Task to carry out |
The reply should hold only the lines below from the one with "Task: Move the" to the end, each copied exactly.

Record excerpts |
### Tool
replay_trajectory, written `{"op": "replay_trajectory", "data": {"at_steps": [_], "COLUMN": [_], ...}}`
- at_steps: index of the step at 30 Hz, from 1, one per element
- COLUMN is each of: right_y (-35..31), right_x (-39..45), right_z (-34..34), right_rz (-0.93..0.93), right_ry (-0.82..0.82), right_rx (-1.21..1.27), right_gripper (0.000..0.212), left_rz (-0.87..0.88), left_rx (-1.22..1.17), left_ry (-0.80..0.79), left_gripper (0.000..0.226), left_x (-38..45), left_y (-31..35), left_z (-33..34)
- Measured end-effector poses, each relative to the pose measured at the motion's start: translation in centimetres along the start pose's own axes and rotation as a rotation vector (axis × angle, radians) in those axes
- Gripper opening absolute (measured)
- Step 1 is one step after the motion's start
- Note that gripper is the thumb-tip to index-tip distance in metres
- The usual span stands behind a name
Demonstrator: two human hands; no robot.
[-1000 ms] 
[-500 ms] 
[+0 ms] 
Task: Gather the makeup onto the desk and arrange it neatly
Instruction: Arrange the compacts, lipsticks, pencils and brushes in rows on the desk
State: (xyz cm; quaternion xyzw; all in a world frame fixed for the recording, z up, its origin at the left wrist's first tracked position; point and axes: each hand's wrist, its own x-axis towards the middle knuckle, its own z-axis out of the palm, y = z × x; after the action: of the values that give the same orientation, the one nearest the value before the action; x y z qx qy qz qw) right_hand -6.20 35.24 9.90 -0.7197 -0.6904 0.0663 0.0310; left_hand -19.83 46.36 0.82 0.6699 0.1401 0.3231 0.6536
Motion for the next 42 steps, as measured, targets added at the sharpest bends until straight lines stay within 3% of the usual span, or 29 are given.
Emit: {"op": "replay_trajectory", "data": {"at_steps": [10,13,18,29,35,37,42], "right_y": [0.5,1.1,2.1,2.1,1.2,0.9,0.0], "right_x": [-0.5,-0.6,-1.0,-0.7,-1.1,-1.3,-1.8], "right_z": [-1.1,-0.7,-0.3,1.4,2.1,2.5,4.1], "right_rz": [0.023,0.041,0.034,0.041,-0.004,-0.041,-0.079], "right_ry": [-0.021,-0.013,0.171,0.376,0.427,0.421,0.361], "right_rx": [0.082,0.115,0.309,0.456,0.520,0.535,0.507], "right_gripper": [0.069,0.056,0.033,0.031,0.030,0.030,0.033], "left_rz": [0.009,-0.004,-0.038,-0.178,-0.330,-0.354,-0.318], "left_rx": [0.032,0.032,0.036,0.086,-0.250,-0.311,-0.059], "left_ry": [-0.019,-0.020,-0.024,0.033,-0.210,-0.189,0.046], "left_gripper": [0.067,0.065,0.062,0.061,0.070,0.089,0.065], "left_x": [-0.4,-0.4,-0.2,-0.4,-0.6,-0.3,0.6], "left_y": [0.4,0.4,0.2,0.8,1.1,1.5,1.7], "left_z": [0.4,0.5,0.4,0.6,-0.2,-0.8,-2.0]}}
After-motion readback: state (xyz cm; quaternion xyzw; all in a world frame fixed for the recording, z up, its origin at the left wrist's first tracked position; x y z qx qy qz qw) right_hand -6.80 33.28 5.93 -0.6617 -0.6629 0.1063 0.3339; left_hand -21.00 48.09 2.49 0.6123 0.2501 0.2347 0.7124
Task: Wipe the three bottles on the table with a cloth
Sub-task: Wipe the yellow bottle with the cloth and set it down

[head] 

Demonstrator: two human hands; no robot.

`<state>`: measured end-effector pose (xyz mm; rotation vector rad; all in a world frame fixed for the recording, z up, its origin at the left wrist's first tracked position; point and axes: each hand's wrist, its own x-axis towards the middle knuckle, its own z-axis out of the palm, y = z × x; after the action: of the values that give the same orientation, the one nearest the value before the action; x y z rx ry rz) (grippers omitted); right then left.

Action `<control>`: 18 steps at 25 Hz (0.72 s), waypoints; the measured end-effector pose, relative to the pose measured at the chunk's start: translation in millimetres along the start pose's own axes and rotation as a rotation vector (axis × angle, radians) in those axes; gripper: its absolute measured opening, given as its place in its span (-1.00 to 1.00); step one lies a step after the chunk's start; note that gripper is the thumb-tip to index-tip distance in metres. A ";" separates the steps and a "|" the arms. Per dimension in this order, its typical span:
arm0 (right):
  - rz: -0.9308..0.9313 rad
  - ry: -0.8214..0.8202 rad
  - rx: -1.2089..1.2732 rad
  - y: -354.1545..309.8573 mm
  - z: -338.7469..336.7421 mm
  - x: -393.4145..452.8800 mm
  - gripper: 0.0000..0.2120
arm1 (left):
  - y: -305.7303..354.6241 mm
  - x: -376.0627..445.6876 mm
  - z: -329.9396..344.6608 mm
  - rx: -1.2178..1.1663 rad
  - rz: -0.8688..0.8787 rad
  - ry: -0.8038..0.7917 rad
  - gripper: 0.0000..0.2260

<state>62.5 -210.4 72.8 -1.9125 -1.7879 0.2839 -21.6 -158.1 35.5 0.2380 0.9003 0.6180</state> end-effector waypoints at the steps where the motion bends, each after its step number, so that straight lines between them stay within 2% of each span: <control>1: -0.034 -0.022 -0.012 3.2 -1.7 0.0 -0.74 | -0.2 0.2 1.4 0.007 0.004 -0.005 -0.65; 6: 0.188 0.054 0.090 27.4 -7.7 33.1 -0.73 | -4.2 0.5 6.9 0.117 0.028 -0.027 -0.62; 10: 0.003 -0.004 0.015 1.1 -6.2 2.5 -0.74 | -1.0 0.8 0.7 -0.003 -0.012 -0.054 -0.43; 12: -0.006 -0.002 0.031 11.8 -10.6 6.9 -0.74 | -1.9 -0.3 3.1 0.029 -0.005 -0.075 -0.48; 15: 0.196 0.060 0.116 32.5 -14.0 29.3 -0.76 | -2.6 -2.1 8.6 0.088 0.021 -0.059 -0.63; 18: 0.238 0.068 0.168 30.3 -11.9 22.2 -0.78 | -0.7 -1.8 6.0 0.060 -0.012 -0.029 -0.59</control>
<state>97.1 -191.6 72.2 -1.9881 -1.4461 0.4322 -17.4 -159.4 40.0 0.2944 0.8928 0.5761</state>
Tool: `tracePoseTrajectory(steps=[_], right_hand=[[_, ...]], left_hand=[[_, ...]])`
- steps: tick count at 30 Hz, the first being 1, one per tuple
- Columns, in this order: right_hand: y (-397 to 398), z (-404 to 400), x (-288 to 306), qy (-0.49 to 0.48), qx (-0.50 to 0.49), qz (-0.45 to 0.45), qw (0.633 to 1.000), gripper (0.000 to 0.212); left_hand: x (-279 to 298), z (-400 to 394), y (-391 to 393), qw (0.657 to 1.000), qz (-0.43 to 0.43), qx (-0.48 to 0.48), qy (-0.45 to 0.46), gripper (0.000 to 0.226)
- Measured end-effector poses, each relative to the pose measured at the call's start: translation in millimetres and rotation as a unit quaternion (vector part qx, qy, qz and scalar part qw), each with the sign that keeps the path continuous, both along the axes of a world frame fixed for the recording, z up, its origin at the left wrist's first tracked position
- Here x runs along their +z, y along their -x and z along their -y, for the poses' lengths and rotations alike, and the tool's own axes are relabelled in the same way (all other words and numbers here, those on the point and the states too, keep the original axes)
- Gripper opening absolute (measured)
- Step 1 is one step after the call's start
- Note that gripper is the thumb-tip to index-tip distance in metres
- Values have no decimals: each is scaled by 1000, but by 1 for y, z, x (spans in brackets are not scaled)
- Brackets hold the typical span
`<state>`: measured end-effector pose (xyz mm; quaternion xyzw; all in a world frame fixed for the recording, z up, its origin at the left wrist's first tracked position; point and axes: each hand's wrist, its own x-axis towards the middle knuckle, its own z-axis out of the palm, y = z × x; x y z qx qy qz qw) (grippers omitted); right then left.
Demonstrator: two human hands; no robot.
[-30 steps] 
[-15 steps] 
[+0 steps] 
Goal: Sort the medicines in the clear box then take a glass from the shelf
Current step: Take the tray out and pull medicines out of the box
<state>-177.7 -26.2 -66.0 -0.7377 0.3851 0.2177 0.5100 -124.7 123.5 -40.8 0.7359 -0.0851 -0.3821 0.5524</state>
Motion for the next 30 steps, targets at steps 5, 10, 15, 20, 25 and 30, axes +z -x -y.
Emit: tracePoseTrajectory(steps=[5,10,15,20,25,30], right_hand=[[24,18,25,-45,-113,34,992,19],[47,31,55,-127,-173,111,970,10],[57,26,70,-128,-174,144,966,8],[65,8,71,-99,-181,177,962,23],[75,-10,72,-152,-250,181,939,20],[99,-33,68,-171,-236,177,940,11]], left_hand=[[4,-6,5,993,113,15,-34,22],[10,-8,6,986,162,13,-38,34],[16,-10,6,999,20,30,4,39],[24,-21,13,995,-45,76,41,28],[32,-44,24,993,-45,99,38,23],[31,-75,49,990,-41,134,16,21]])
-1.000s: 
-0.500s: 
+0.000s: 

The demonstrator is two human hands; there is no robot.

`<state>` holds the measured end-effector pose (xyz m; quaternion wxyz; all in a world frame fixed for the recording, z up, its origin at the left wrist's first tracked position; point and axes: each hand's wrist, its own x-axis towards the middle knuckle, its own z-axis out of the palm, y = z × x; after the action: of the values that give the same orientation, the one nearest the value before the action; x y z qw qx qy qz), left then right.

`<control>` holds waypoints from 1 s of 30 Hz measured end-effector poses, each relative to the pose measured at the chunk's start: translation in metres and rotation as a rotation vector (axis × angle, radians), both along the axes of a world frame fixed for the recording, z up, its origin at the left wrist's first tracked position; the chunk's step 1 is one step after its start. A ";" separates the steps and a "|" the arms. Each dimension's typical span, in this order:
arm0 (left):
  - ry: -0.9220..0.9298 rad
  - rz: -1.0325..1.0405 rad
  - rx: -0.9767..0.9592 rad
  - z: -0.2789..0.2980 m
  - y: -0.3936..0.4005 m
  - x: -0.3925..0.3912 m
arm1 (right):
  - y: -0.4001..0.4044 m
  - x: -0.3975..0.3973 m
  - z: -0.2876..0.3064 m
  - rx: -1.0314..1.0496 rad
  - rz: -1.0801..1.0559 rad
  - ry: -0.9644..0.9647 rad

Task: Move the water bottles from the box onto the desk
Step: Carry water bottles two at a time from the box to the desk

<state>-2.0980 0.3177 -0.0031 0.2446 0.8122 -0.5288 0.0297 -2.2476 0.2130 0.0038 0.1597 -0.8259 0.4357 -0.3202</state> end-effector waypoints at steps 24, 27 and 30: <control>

Result |
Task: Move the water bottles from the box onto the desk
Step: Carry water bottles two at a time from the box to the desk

<state>-2.0980 0.3177 -0.0031 0.2446 0.8122 -0.5288 0.0297 -2.2476 0.2130 0.0038 0.1597 -0.8259 0.4357 -0.3202</state> end-effector waypoints at steps 24, 27 and 30: <control>

The exercise calls for nothing further.